Monday, June 20, 2016

I/O Kit filtering by hooking technique.

Apple I/O Kit is a set of classes to develop kernel modules for Mac OS X and iOS. Its analog in the Windows world is KMDF/UMDF framework. I/O Kit is built atop Mach and BSD subsystems like Windows KMDF is built atop WDM and kernel API.

The official way to develop a kernel module filter for Mac OS X and iOS is to inherit filter C++ class from a C++ class it filters. This requires access to a class declaration which is not always possible as some classes are Apple private or not published by a third party developers. In most cases all these private classes are inherited from classes that are in the public domain. That means they extend an existing interface/functionality and a goal to filter device I/O can be achieved by filtering only the public interface. This is nearly always true because an I/O Kit class object that is attached to this private C++ class object is usually an Apple I/O Kit class that knows nothing about the third party extended interface or is supposed to be from a module developed by third party developers and it knows only about a public interface. In both cases the attached object issues requests to a public interface.
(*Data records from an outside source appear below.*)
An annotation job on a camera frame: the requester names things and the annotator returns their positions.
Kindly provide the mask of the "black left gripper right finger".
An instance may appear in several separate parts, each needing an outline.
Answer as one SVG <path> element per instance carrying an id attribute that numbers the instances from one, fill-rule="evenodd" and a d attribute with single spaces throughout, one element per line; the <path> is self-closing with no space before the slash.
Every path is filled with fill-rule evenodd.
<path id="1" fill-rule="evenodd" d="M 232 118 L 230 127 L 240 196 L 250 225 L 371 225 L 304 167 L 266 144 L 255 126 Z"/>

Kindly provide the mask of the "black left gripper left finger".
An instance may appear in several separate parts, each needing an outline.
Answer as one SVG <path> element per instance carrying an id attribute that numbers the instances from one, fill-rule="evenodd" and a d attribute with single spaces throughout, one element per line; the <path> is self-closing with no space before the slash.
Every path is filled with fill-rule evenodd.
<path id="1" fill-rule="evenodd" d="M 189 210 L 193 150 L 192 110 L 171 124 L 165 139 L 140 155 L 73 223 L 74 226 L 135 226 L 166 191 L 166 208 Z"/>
Let's consider some imaginary private class IOPrivateInterface that inherits from some IOAppleDeviceClass which declaration is available and an attached I/O Kit object issues requests to IOAppleDeviceClass interface

class IOPrivateInterface: public IOAppleDeviceClass {

You want to filter requests to a device managed by IOPrivateInterface, that means that you need to declare your filter like

class IOMyFilter: public IOPrivateInterface{

this would never compile as you do not have access to IOPrivateInterface class. You can't declare you filter as

class IOMyFilter: public IOAppleDeviceClass {

as this will jettison all IOPrivateInterface code and the device will not function correctly.
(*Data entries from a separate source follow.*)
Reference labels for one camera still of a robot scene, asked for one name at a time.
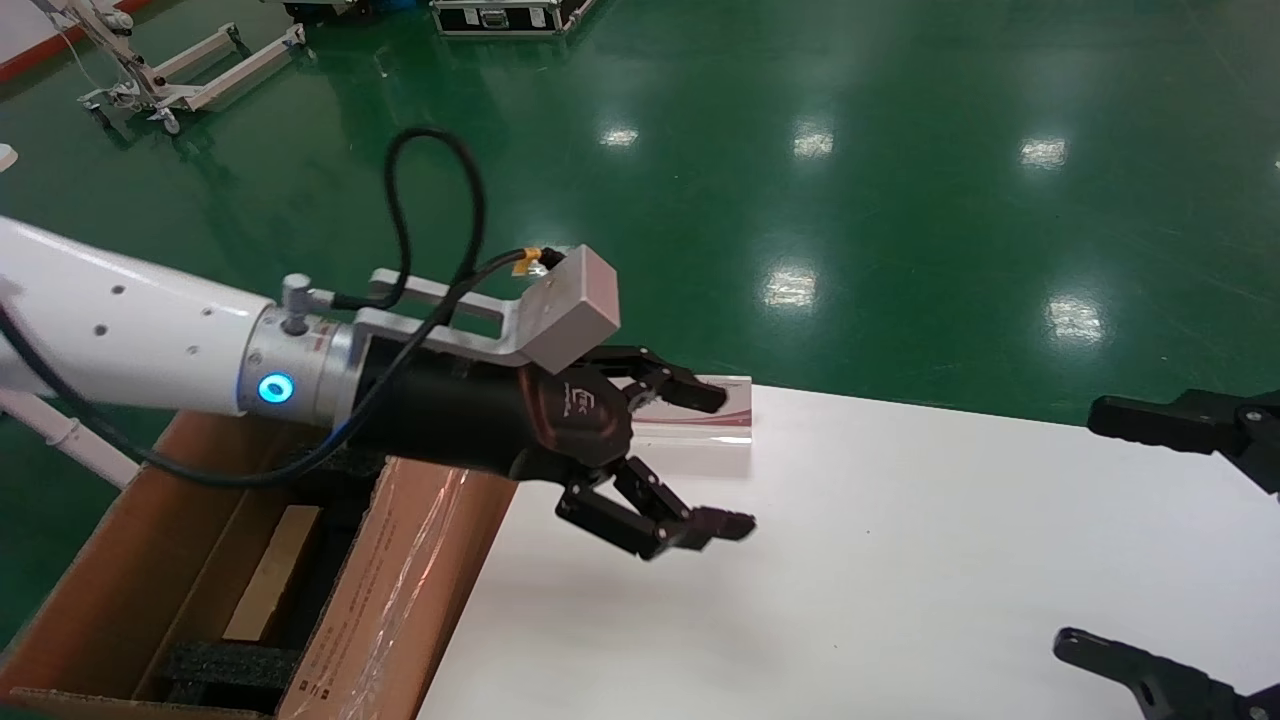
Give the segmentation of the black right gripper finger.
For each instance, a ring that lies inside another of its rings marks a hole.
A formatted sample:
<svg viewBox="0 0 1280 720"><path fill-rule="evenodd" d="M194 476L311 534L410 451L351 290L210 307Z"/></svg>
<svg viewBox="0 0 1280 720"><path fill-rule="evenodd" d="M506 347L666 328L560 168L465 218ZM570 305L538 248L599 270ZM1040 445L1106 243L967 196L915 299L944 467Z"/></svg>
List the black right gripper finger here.
<svg viewBox="0 0 1280 720"><path fill-rule="evenodd" d="M1249 397L1184 392L1170 404L1103 396L1091 405L1085 427L1096 436L1181 454L1219 454L1277 497L1277 392Z"/></svg>
<svg viewBox="0 0 1280 720"><path fill-rule="evenodd" d="M1084 630L1060 630L1053 656L1125 687L1146 719L1277 719L1279 685L1239 694L1184 664Z"/></svg>

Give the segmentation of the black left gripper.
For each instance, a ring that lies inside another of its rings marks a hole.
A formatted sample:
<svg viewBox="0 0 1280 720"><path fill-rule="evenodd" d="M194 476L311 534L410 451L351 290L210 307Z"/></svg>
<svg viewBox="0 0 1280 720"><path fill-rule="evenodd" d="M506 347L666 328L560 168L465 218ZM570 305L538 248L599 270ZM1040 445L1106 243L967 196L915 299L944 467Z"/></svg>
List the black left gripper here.
<svg viewBox="0 0 1280 720"><path fill-rule="evenodd" d="M623 457L634 439L630 413L660 400L713 414L728 392L646 346L596 347L590 368L596 372L549 373L419 350L349 445L517 482L561 483L558 518L644 561L745 541L758 528L755 516L690 506L640 457ZM621 393L607 378L630 382Z"/></svg>
There might be another reason to avoid standard I/O Kit filtering by inheritance. A filtering class objects replaces an original class object in the I/O Kit device stack. That means a module with a filter should be available on device discovery and initialization. In nearly all cases this means that an instance of a filter class object will be created during system startup. This puts a great responsibility on a module developer as an error might render the system unbootable without an easy solution for a customer to fix the problem.
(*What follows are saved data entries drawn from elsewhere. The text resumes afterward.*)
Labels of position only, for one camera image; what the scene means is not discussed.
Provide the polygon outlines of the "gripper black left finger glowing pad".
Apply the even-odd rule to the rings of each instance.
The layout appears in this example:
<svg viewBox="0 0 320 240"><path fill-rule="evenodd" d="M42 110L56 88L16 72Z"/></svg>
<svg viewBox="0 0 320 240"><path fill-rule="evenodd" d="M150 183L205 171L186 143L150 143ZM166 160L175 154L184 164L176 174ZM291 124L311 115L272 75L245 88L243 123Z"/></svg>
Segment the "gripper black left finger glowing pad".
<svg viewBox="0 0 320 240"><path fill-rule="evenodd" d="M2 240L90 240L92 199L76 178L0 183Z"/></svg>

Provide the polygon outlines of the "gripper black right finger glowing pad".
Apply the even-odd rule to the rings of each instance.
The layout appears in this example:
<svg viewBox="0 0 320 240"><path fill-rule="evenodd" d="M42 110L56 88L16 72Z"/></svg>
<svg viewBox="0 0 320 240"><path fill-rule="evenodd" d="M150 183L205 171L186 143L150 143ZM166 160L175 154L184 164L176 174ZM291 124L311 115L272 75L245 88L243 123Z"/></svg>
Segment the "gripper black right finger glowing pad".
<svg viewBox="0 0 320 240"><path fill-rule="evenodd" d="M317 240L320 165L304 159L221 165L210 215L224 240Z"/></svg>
To overcome these limitations I developed a hooking technique for I/O kit classes. I/O Kit uses virtual C++ functions so a class can be extended but its clients still be able to use a base class declaration. That means that all functions that used for I/O are placed in the array of function pointers known as vtable.

The hooking technique supports two types of hooking.
  - replacing vtable array pointer in class object
  - replacing selected functions in vtable array without changing vtable pointer

The former method allows to filter access to a particular object of a class but requires knowing a vtable size. The latter method allows to filter request without knowing vtable size but as vtable is shared by all objects of a class a filter will see requests to all objects of a particular class. To get a vtable size you need a class declaration or get the size by reverse engineering.

The hooker code can be found in my GitHub repository Below is an excerpt from  DldHookerCommonClass.cpp  for a function that hooks a particular I/O kit object.

As you can see there are two types of hooking
   - DldHookTypeObject which replaces a vtable pointer
   - DldHookTypeVtable which replaces selected function in vtable array

As an example is a function that is used to filter read requests to USB HCI controller class

The function is a template to allow inherited classes hooking without code duplication. Though Apple documentation declares that C++ templates are not supported by I/O Kit it is true only if a template is used to declare I/O kit object. You can compile I/O kit module with C++ template classes if they are not I/O Kit classes but template parameters can be I/O Kit classes. As you probably know after instantiation a template is just an ordinary C++ class. Template classes support is not required from run time environment. You can't declare I/O Kit class as a template just because a way Apple declares them by using C style preprocessor definitions.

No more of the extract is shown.